Thomas Fowell Buxton design of the Monument
The designer of the monument is Mr Peter Loizou of Weymouth College, when he was a student at the college. He now holds a lectureship at the College transmitting his skills and experience to a new generation.
It is proposed that the monument be erected on Bincleaves Green, Weymouth near the SW path and Redcliffe View
In developing the design, Peter wished to have a monumental style which would have been current during the height of Buxton's career. Peter was also mindful of the need to incorporate techniques that would be taught during the course. This meant that students assisting in building the design could do this as part of their course and would not have to give extra time.
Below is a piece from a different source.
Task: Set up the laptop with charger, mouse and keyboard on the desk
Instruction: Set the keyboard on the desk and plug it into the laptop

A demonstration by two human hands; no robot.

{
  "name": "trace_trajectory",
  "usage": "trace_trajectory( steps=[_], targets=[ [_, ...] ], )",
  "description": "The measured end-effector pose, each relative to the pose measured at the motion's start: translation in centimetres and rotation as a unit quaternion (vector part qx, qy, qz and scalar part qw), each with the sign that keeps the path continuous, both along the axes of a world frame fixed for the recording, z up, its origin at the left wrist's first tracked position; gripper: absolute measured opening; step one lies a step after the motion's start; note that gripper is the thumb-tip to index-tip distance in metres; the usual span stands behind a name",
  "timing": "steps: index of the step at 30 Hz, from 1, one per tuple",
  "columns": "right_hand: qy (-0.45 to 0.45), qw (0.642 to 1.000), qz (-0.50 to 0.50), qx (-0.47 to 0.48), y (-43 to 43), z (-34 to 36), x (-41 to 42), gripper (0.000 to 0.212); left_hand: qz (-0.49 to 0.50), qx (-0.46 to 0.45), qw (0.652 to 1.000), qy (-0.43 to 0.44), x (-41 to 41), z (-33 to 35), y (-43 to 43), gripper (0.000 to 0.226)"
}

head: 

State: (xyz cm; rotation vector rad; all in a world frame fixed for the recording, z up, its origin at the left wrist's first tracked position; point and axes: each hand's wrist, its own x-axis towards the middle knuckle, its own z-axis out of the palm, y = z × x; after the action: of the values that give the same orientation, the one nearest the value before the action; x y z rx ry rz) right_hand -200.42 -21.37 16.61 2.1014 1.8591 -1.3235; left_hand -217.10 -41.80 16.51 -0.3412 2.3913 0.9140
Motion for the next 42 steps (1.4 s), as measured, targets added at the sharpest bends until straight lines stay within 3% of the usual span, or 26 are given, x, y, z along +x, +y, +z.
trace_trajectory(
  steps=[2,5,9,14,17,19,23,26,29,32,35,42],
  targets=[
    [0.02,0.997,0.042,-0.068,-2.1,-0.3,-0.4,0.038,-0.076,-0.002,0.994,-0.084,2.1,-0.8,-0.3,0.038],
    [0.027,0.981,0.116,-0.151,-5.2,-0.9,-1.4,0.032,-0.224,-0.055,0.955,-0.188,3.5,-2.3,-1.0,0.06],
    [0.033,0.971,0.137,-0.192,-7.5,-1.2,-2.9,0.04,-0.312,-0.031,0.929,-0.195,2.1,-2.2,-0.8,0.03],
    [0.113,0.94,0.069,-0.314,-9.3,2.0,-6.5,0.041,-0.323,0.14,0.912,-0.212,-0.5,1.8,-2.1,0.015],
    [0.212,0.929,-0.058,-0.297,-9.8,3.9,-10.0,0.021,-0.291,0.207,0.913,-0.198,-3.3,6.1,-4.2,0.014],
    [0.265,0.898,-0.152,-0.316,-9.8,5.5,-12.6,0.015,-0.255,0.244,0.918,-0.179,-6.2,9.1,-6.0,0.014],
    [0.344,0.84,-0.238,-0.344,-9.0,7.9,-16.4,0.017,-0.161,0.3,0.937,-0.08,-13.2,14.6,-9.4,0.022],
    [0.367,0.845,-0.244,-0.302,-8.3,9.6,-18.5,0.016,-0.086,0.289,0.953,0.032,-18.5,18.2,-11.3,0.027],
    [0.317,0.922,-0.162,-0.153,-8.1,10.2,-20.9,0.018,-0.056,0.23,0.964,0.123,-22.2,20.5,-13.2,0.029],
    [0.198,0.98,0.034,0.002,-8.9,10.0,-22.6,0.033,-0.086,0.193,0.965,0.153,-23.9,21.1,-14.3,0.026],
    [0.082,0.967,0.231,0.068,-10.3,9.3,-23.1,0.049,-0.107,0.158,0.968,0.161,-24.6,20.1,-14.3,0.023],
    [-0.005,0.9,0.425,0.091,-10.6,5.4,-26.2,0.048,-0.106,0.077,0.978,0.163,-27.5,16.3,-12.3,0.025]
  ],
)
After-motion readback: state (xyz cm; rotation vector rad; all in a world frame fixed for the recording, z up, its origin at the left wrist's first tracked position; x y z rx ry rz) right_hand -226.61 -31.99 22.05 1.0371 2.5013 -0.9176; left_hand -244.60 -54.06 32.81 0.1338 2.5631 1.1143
The general outline of the monument comprises an obelisk and ball standing on plinth, the whole surrounded by a pavement. A ramp and twist border would flank the South side of the pavement, while two quatrefoils would flank the North side.
The sides of the obelisk and plinth carry carvings and inscriptions. This is the current plan of their positions on the monument
On the North West side, a cameo portrait of Sir Thomas Fowell Buxton
On the North East side the crest of his coats of arms (a buck's head, described on the home page of this website)
On the South East side an inscription 'MP for Weymouth 1818-1837, Baronet 1840'
On the South West side, an inscription 'Liberator 1833, Abolitionist, Social Reformer'
On the Plinth
North West (facing the South West Path), the words: Thomas Fowell Buxton (1786 - 1845)
North East (facing the Nothe Fort) is inscribed his motto 'Whatever thy hand findeth to do, do it with thy Might', a quotation from Ecclesiastes.
South East (facing the Coastguard Station) is a representation of Belfield House, where Buxton resided for many years
South West (facing Redcliff View) a carving representing two elephants, one Indian, one African trampling a funeral pyre. One elephant is tearing apart some manacles, the other a hangman's noose.
The fine carvings on the monument are shown here:
The elephant symbol represents Buxton who was given the nickname of ‘the Elephant’ by his family when in his ’teens as he was so tall.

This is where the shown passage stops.